Each line of the data below containing "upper" needs to be listed.
- Opening Delimiter -
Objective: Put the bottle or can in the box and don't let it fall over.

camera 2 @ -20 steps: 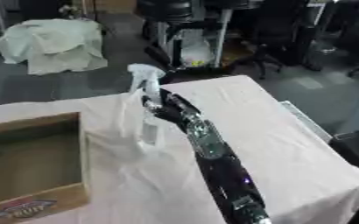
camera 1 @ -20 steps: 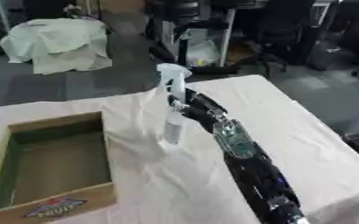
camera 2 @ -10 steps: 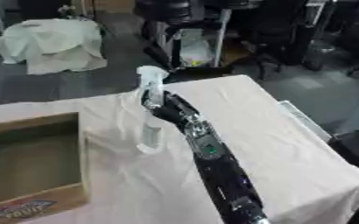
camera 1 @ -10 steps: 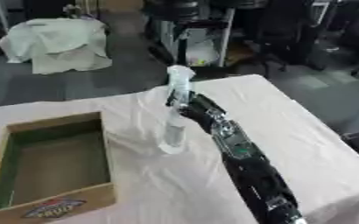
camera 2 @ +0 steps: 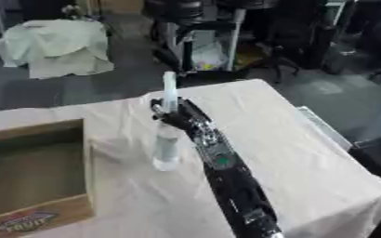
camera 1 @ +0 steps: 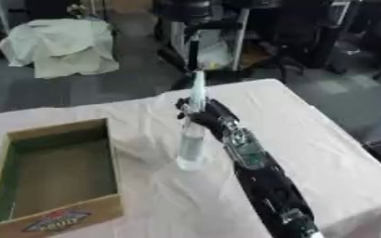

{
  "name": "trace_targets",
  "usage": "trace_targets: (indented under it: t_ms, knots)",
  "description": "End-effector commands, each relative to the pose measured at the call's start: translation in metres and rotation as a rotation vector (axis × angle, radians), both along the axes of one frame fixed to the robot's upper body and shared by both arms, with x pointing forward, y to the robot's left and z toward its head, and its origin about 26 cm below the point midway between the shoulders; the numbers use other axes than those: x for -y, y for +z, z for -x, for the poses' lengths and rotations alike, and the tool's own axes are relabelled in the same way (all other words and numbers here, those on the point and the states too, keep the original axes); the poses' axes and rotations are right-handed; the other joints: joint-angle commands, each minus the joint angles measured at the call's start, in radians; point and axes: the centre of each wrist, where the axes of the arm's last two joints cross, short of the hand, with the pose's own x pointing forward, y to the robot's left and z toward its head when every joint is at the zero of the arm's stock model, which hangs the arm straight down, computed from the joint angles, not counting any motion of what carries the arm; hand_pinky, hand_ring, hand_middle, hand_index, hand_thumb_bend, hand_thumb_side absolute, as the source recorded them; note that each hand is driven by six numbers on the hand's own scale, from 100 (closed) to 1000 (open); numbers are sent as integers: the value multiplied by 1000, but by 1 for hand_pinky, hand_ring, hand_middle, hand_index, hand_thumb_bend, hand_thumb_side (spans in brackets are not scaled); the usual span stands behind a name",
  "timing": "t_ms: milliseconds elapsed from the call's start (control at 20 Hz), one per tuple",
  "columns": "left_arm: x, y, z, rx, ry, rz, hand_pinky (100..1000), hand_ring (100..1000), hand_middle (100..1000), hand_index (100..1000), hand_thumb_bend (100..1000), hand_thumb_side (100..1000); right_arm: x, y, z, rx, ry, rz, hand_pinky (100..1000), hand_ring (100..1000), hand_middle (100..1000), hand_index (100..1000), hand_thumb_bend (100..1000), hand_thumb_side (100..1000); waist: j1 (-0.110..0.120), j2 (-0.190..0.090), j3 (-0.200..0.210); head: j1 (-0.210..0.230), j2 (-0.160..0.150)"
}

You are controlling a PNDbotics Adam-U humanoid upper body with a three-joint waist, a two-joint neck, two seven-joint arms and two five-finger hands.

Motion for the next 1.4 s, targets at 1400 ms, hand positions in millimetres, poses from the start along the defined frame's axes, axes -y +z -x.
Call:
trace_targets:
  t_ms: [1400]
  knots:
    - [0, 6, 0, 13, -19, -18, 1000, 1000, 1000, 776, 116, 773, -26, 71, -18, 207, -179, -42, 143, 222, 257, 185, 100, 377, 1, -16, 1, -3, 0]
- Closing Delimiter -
_REPLY TO THE EXERCISE_
  "description": "End-effector commands, each relative to the pose measured at the call's start: translation in metres and rotation as a rotation vector (axis × angle, radians), both along the axes of one frame fixed to the robot's upper body and shared by both arms, with x pointing forward, y to the robot's left and z toward its head, and its origin about 26 cm below the point midway between the shoulders; the numbers use other axes than those: x for -y, y for +z, z for -x, for the poses' lengths and rotations alike, and the tool's own axes are relabelled in the same way (all other words and numbers here, those on the point and the states too, keep the original axes); the poses' axes and rotations are right-handed; the other joints: joint-angle commands, each minus the joint angles measured at the call's start, in radians; point and axes: the centre of each wrist, where the axes of the arm's last two joints cross, short of the hand, with the pose's own x pointing forward, y to the robot's left and z toward its head when every joint is at the zero of the arm's stock model, which hangs the arm straight down, computed from the joint angles, not counting any motion of what carries the arm; hand_pinky, hand_ring, hand_middle, hand_index, hand_thumb_bend, hand_thumb_side absolute, as the source recorded them; note that each hand is driven by six numbers on the hand's own scale, from 100 (closed) to 1000 (open); numbers are sent as integers: the value multiplied by 1000, but by 1 for hand_pinky, hand_ring, hand_middle, hand_index, hand_thumb_bend, hand_thumb_side (spans in brackets are not scaled); the usual span stands behind a name",
You are controlling a PNDbotics Adam-U humanoid upper body with a three-joint waist, a two-joint neck, two seven-joint arms and two five-finger hands.

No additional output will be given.